#### Aim of the exercise
Beginning with the line that contains "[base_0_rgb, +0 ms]" and ending with the line that contains "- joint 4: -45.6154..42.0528", reproduce the lines of the entries below exactly, omitting pictures.

■ ■ ■ ■ ■

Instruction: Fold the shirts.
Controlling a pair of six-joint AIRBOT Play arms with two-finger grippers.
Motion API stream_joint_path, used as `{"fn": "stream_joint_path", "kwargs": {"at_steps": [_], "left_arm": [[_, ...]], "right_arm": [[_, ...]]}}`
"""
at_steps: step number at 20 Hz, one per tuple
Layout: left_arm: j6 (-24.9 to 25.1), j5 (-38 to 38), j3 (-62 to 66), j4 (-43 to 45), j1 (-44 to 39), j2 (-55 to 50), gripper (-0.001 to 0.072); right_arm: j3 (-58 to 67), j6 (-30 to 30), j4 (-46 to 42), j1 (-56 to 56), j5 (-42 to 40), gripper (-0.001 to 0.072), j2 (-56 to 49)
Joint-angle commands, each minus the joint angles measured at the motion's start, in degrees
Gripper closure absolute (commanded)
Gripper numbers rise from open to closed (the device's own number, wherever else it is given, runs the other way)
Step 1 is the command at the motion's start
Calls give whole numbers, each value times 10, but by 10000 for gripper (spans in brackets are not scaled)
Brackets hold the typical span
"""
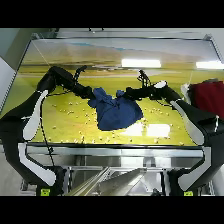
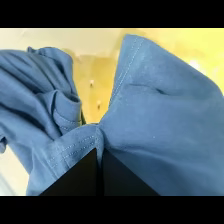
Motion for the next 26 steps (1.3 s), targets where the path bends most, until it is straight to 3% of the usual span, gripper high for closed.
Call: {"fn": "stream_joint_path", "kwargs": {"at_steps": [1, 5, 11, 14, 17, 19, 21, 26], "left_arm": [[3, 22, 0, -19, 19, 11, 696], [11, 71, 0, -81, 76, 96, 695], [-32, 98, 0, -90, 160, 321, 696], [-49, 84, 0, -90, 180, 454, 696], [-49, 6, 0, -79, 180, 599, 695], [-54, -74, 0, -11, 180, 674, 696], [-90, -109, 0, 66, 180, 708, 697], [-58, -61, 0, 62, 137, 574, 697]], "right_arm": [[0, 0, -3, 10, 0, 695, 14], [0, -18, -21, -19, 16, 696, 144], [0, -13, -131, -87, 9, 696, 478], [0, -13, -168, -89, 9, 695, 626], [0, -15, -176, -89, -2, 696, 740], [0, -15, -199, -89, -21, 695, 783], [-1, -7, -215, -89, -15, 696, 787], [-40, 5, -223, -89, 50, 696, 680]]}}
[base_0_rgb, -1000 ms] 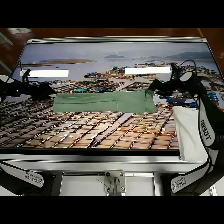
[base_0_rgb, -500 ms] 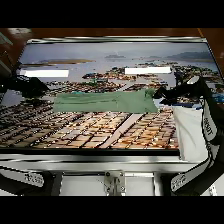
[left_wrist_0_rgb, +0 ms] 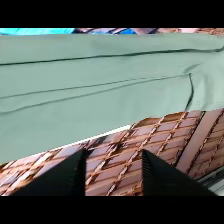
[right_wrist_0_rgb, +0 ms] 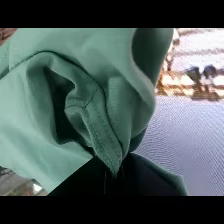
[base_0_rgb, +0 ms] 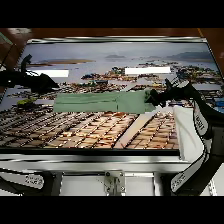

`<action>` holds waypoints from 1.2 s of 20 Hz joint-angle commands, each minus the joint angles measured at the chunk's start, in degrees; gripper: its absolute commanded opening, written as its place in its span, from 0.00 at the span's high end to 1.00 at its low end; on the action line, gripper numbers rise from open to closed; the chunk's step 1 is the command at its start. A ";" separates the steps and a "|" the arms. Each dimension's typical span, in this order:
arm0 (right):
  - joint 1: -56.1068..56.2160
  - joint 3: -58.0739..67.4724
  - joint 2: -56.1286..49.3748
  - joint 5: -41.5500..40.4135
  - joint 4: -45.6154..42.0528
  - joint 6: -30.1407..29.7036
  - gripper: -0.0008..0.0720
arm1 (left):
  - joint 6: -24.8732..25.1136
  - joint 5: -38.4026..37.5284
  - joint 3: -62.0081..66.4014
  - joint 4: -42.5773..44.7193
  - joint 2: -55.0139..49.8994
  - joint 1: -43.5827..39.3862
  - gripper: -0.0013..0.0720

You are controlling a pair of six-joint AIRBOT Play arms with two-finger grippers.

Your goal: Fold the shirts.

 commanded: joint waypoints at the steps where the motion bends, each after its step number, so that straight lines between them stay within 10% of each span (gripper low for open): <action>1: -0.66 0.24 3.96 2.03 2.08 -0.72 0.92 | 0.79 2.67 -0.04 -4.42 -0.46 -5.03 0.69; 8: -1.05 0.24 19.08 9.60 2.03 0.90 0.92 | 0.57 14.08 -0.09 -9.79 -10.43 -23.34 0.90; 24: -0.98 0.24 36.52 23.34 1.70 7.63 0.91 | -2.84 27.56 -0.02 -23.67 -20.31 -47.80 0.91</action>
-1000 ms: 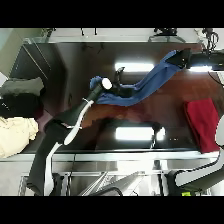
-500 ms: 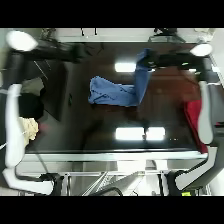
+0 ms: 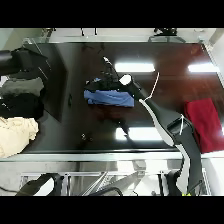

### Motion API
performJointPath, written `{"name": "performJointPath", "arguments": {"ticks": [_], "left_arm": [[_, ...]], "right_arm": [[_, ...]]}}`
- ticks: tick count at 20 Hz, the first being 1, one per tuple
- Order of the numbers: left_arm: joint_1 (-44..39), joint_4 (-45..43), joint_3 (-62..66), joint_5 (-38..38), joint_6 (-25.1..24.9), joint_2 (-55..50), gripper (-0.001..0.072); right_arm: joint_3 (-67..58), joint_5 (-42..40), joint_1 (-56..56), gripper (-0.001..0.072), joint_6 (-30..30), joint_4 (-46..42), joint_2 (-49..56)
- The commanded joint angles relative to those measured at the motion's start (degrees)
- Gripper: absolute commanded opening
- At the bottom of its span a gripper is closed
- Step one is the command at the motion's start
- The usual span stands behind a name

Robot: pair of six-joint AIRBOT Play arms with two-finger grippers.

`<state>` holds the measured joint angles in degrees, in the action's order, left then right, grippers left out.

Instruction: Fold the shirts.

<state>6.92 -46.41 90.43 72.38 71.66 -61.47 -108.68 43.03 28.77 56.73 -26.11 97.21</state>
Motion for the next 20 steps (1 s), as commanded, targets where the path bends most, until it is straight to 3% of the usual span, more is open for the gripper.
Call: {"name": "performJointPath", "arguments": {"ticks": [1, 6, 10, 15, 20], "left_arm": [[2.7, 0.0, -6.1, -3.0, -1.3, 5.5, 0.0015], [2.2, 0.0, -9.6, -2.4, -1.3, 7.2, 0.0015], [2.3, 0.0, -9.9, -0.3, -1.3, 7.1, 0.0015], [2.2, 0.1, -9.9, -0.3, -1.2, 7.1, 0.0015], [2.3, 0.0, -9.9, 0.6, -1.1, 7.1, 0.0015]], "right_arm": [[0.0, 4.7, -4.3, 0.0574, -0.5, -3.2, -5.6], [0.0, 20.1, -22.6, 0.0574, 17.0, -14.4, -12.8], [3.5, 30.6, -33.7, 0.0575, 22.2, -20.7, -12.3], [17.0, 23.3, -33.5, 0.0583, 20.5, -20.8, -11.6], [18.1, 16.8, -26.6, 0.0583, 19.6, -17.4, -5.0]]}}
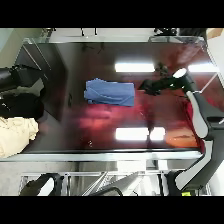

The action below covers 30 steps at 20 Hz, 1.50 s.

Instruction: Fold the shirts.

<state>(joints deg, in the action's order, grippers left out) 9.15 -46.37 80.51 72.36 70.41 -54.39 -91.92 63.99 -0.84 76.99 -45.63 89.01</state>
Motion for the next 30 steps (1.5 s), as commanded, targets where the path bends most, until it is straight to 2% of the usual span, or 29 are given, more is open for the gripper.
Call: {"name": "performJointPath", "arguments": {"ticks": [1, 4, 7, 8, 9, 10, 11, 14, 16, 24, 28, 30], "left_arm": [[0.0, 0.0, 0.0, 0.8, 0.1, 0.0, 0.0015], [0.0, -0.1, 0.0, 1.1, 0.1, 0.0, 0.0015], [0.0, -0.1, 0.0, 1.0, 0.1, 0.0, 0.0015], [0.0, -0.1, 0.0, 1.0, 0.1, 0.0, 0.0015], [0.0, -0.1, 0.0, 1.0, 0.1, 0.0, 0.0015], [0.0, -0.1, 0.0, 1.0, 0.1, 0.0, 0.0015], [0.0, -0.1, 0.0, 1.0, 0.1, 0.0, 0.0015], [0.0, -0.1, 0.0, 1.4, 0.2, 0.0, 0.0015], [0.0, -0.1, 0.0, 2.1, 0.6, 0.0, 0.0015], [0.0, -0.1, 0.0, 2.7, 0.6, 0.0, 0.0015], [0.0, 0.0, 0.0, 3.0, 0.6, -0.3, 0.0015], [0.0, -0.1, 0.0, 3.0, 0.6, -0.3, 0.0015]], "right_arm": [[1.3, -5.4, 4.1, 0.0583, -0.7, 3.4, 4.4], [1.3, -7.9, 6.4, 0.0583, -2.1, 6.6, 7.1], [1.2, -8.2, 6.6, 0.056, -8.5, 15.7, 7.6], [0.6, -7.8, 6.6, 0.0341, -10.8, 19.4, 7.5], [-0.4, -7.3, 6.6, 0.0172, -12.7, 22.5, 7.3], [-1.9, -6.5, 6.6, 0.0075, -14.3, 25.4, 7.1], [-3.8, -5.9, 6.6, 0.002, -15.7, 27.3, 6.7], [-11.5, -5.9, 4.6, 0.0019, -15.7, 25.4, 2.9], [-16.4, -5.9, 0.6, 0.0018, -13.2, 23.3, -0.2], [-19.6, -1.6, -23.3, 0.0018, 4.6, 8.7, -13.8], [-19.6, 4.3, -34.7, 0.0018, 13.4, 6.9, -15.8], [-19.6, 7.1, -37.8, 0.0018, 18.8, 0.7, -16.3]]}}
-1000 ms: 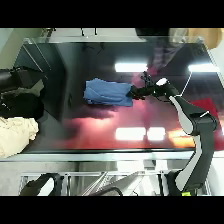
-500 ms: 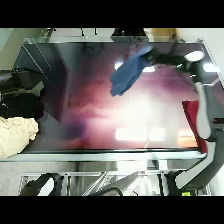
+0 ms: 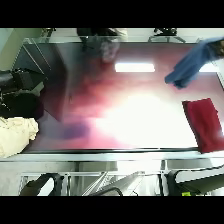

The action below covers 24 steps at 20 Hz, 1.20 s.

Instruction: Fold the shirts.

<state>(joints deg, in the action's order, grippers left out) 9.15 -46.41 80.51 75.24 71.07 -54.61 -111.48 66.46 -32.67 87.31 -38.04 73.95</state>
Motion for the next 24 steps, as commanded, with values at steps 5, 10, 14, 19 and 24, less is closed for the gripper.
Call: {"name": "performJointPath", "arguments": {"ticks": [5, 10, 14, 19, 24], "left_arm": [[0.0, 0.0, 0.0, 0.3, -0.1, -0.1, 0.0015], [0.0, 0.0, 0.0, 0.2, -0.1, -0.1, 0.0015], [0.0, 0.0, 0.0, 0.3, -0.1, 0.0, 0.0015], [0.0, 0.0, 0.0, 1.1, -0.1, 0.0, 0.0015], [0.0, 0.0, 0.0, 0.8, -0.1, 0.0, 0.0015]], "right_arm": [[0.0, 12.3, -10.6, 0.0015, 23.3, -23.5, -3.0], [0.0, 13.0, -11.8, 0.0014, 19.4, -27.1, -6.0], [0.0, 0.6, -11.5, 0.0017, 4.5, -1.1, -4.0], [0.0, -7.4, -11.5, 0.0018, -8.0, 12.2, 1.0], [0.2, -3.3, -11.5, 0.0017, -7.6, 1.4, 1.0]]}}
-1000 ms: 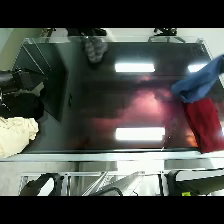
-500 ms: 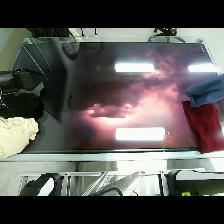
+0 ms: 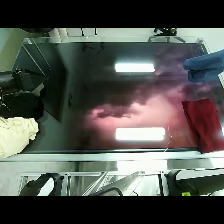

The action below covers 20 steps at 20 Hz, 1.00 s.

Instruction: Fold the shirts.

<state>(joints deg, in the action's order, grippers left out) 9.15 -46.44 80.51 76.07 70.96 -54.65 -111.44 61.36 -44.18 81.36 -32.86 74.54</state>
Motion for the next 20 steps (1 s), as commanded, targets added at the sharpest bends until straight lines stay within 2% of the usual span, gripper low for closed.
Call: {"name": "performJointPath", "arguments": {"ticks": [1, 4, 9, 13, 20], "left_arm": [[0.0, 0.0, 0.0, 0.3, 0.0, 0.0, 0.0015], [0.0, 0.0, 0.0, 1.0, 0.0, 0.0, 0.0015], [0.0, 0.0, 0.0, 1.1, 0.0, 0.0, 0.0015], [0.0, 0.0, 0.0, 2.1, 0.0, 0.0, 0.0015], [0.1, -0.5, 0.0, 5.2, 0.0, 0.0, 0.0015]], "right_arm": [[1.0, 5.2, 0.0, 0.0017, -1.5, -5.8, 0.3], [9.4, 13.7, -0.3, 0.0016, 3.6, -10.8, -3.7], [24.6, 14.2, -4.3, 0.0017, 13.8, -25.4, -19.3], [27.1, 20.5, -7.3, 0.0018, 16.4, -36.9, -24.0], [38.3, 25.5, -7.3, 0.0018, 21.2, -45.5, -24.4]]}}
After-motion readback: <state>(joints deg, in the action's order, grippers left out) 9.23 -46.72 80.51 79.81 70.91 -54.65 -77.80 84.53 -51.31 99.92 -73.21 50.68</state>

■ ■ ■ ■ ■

#### Task solution
[base_0_rgb, +0 ms] 

`<action>` holds waypoints from 1.2 s of 20 Hz joint-angle commands, each minus the joint angles measured at the chunk's start, in degrees; gripper: its absolute commanded opening, written as its place in its span, from 0.00 at the span's high end to 1.00 at its low end; on the action line, gripper numbers rise from open to closed; the chunk's step 1 is the command at its start. A ";" separates the steps and a "|" the arms. Each dimension's typical span, in this order:
arm0 (right):
  - joint 1: -56.1068..56.2160
  - joint 3: -58.0739..67.4724
  - joint 2: -56.1286..49.3748
  - joint 5: -41.5500..40.4135
  - joint 4: -45.6154..42.0528

This output requires nothing further.